> Aim of the exercise:
For each line below that includes the word "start", make a copy.

> Raw data:

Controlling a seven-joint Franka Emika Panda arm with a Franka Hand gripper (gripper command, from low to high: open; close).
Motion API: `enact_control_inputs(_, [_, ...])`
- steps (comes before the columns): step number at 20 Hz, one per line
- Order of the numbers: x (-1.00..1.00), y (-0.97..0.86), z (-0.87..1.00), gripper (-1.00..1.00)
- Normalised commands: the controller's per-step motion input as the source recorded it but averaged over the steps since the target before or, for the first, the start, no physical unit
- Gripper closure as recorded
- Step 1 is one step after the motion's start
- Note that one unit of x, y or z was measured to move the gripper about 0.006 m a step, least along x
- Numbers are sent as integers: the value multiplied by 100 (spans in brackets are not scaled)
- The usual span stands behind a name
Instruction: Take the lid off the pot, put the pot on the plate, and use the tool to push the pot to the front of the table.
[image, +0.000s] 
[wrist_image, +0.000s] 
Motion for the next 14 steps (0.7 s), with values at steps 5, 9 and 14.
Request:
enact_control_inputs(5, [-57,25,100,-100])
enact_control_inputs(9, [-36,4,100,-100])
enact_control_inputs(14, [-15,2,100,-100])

> Task response:
- Normalised commands: the controller's per-step motion input as the source recorded it but averaged over the steps since the target before or, for the first, the start, no physical unit
- Step 1 is one step after the motion's start

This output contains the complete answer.